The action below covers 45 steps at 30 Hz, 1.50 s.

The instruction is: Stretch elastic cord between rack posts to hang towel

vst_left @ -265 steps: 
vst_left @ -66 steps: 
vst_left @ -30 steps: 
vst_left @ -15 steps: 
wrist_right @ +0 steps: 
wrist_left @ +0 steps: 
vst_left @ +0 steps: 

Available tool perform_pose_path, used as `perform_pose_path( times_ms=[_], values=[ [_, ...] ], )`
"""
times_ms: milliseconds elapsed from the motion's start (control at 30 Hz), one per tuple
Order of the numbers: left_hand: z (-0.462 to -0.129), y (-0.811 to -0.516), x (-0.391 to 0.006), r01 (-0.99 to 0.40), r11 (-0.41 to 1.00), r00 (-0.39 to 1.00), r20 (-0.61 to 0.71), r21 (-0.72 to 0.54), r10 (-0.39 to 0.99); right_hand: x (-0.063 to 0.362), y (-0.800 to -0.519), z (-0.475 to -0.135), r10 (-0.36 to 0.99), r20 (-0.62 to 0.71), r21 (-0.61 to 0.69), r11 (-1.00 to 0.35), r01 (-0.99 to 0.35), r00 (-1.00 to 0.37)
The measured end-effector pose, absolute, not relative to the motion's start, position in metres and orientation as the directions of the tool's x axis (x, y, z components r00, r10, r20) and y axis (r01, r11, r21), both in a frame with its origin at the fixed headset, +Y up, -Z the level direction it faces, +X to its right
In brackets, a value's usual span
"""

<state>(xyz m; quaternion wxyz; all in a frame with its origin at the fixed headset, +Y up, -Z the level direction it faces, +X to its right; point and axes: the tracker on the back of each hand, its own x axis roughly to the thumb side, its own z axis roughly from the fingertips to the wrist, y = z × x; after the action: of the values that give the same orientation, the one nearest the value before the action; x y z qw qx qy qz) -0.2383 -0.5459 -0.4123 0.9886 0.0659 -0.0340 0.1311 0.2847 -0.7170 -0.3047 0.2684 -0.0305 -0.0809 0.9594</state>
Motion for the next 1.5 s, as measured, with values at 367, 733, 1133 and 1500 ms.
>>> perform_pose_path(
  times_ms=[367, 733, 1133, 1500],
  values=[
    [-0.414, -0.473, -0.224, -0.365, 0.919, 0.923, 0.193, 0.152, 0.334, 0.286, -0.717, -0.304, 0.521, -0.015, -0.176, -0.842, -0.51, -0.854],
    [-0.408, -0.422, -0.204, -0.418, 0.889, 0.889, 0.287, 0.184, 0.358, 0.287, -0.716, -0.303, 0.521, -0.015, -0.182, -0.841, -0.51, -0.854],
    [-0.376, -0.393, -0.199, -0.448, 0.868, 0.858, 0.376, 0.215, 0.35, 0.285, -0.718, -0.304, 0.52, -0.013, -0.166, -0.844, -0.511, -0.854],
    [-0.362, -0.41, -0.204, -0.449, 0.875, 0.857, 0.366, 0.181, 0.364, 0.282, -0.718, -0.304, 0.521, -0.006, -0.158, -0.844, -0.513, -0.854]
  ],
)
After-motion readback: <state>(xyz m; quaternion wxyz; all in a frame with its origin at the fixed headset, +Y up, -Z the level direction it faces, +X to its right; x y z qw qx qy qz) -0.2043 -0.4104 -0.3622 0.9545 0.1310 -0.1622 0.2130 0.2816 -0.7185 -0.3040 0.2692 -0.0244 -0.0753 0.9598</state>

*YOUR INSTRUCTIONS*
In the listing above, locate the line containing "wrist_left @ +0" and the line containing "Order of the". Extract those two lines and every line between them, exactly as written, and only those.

*EXERCISE OUTPUT*
wrist_left @ +0 steps: 
vst_left @ +0 steps: 

Available tool perform_pose_path, used as `perform_pose_path( times_ms=[_], values=[ [_, ...] ], )`
"""
times_ms: milliseconds elapsed from the motion's start (control at 30 Hz), one per tuple
Order of the numbers: left_hand: z (-0.462 to -0.129), y (-0.811 to -0.516), x (-0.391 to 0.006), r01 (-0.99 to 0.40), r11 (-0.41 to 1.00), r00 (-0.39 to 1.00), r20 (-0.61 to 0.71), r21 (-0.72 to 0.54), r10 (-0.39 to 0.99); right_hand: x (-0.063 to 0.362), y (-0.800 to -0.519), z (-0.475 to -0.135), r10 (-0.36 to 0.99), r20 (-0.62 to 0.71), r21 (-0.61 to 0.69), r11 (-1.00 to 0.35), r01 (-0.99 to 0.35), r00 (-1.00 to 0.37)

There is nothing more to this answer.